Lysenkoism resulted in thousands of people fired, many imprisoned, dozen of so executed, and that was just the beginning.
Not bad, not bad at all.

A tiny example:
Rebecca Levina (1899-1964), an aged economist and corresponding member of the Academy of Sciences, was also arrested in 1948 in connection with the Allilueva case. Before that, in December 1947, her coworker, also an economist (and senior scientist) Isaak Goldstein (1892-1953) had been arrested together with his wife (without a prosecutor's sanction). Unfortunately for him, in the 1920s he had worked with Yevgeniya Allilueva at the Soviet Commercial Office in Berlin. Now he became a key person in the Allilueva case and fell into the hands of Abakumov and his professional torturers.

During the first interrogations, Levina insisted that she was innocent. The investigators, Colonels Georgii Sorokin and Mikhail Likhachev, used sleep deprivation and lengthy "standing" interrogations that usually ended when Levina fainted, fell down, and was then cruelly beaten. The investigators broke the old lady's front teeth.
They struck her body with a rubber baton on the buttocks, legs, back, and genitals. After this, Levina finally "confessed."

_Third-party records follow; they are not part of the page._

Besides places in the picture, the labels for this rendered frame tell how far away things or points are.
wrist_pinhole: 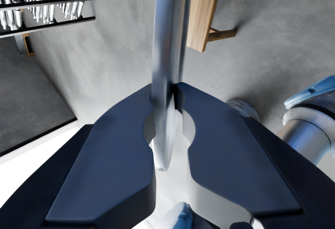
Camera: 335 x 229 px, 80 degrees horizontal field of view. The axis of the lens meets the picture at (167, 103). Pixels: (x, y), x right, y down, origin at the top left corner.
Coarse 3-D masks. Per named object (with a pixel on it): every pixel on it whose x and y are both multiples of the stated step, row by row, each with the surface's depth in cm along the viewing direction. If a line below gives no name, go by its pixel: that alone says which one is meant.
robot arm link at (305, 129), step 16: (320, 80) 45; (304, 96) 41; (320, 96) 40; (288, 112) 43; (304, 112) 40; (320, 112) 38; (288, 128) 39; (304, 128) 38; (320, 128) 37; (288, 144) 36; (304, 144) 36; (320, 144) 36; (320, 160) 37; (176, 208) 33; (160, 224) 34; (176, 224) 28; (192, 224) 29; (208, 224) 29
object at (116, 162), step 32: (128, 96) 10; (96, 128) 8; (128, 128) 8; (96, 160) 7; (128, 160) 7; (64, 192) 6; (96, 192) 6; (128, 192) 6; (96, 224) 5; (128, 224) 6
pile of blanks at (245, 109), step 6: (228, 102) 130; (234, 102) 128; (240, 102) 128; (246, 102) 128; (234, 108) 122; (240, 108) 122; (246, 108) 124; (252, 108) 126; (246, 114) 121; (252, 114) 123; (258, 120) 126
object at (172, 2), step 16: (160, 0) 8; (176, 0) 9; (160, 16) 8; (176, 16) 9; (160, 32) 8; (176, 32) 11; (160, 48) 9; (176, 48) 12; (160, 64) 9; (176, 64) 14; (160, 80) 9; (176, 80) 16; (160, 96) 10; (160, 112) 10; (176, 112) 24; (160, 128) 11; (160, 144) 12; (160, 160) 13
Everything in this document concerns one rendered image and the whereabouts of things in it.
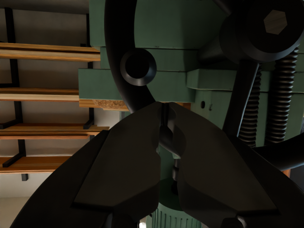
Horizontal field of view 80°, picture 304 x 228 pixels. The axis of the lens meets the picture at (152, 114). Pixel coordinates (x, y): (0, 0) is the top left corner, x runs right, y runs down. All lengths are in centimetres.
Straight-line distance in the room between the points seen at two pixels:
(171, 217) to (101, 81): 41
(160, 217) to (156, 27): 50
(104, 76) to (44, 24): 274
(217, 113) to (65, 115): 279
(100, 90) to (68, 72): 255
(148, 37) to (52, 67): 267
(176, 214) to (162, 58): 41
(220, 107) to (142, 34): 20
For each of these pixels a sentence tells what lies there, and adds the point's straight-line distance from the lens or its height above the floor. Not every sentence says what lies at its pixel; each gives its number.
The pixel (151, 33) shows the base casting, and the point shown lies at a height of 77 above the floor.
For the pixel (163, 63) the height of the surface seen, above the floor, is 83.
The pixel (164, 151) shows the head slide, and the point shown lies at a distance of 66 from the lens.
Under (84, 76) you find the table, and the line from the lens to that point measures 38.
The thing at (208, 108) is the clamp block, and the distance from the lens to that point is 28.
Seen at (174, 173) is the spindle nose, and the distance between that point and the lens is 58.
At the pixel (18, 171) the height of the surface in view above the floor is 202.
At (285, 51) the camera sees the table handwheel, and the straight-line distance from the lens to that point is 20.
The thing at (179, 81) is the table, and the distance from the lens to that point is 36.
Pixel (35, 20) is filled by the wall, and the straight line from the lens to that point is 314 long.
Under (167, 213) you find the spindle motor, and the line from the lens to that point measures 58.
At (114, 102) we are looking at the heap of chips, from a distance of 39.
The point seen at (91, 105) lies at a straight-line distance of 55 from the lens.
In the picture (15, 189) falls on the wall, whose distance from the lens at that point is 370.
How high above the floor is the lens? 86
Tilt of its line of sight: 10 degrees up
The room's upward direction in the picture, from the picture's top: 178 degrees counter-clockwise
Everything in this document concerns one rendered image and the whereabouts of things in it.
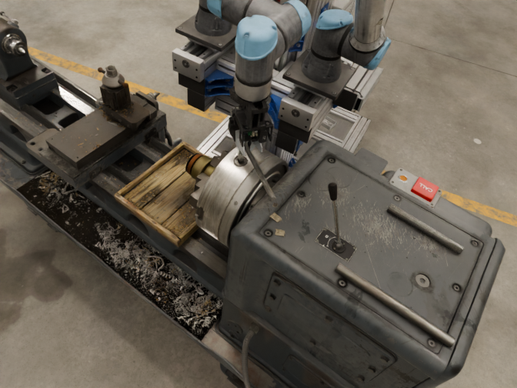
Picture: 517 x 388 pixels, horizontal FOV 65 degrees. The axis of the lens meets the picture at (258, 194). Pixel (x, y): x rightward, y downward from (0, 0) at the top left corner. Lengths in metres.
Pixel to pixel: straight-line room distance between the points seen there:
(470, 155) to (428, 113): 0.50
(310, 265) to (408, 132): 2.59
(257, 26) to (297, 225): 0.47
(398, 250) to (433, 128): 2.60
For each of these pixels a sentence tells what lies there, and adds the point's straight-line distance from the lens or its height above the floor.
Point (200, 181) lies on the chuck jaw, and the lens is 1.24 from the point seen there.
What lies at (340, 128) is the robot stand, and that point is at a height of 0.21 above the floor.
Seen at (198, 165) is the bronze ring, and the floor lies 1.11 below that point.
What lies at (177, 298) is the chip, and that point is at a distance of 1.60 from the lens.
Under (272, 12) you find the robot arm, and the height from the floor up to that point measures 1.67.
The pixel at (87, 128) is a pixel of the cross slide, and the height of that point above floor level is 0.97.
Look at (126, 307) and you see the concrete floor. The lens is 2.27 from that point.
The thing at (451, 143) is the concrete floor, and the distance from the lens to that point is 3.54.
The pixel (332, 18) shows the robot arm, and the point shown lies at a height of 1.39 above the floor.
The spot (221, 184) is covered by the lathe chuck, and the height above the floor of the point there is 1.21.
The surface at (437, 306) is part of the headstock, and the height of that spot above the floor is 1.26.
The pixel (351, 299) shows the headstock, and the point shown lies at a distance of 0.94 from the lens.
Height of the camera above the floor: 2.07
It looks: 52 degrees down
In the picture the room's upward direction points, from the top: 10 degrees clockwise
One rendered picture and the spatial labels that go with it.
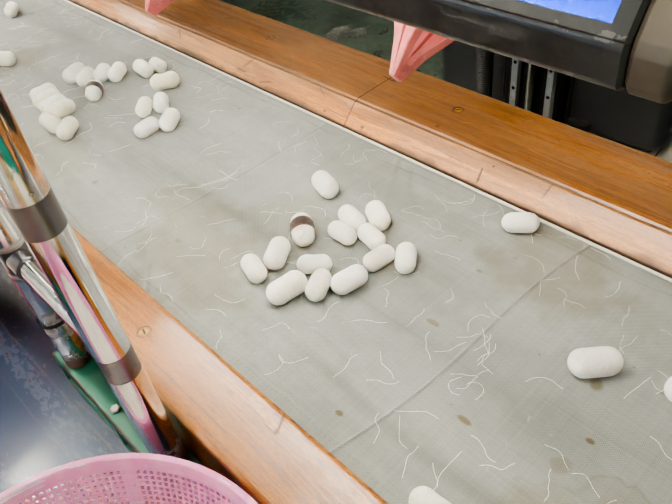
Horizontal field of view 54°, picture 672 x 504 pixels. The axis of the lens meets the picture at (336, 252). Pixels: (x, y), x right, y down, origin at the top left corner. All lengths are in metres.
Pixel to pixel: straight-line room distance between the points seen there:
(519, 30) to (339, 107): 0.56
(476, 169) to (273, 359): 0.28
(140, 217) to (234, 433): 0.31
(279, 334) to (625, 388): 0.26
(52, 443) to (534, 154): 0.51
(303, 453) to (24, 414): 0.30
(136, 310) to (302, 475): 0.21
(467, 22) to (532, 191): 0.41
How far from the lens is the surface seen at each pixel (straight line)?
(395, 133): 0.72
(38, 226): 0.35
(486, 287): 0.57
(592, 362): 0.50
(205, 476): 0.46
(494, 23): 0.23
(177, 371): 0.51
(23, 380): 0.70
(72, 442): 0.63
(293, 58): 0.87
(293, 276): 0.56
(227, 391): 0.49
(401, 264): 0.56
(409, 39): 0.61
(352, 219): 0.61
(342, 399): 0.50
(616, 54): 0.21
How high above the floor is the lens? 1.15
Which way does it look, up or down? 43 degrees down
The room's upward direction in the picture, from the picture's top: 9 degrees counter-clockwise

On May 29, 1948, all of the eleven or twelve members of the Allilueva case were sentenced by a special MGB council (the OSO) to ten to twenty-five years' imprisonment.

In 1953, Levina was transferred from Vladimir Prison to a mental prison hospital in Kazan widely known for its especially harsh regime (later, in the 1960s-1970s, many dissidents were put into this "hospital").

In the 1940, 1950s, convicts were sent to the KTPH for enforced treatment following the decision of a court (criminal cases) or the OSO (political cases). After "treatment" at Kazan Hospital, Levina was released, by that time completely insane.
from: The Perversion Of Knowledge: The True Story Of Soviet Science by Dr. Vadim J. Birstein, which is an endless litany of such horrors.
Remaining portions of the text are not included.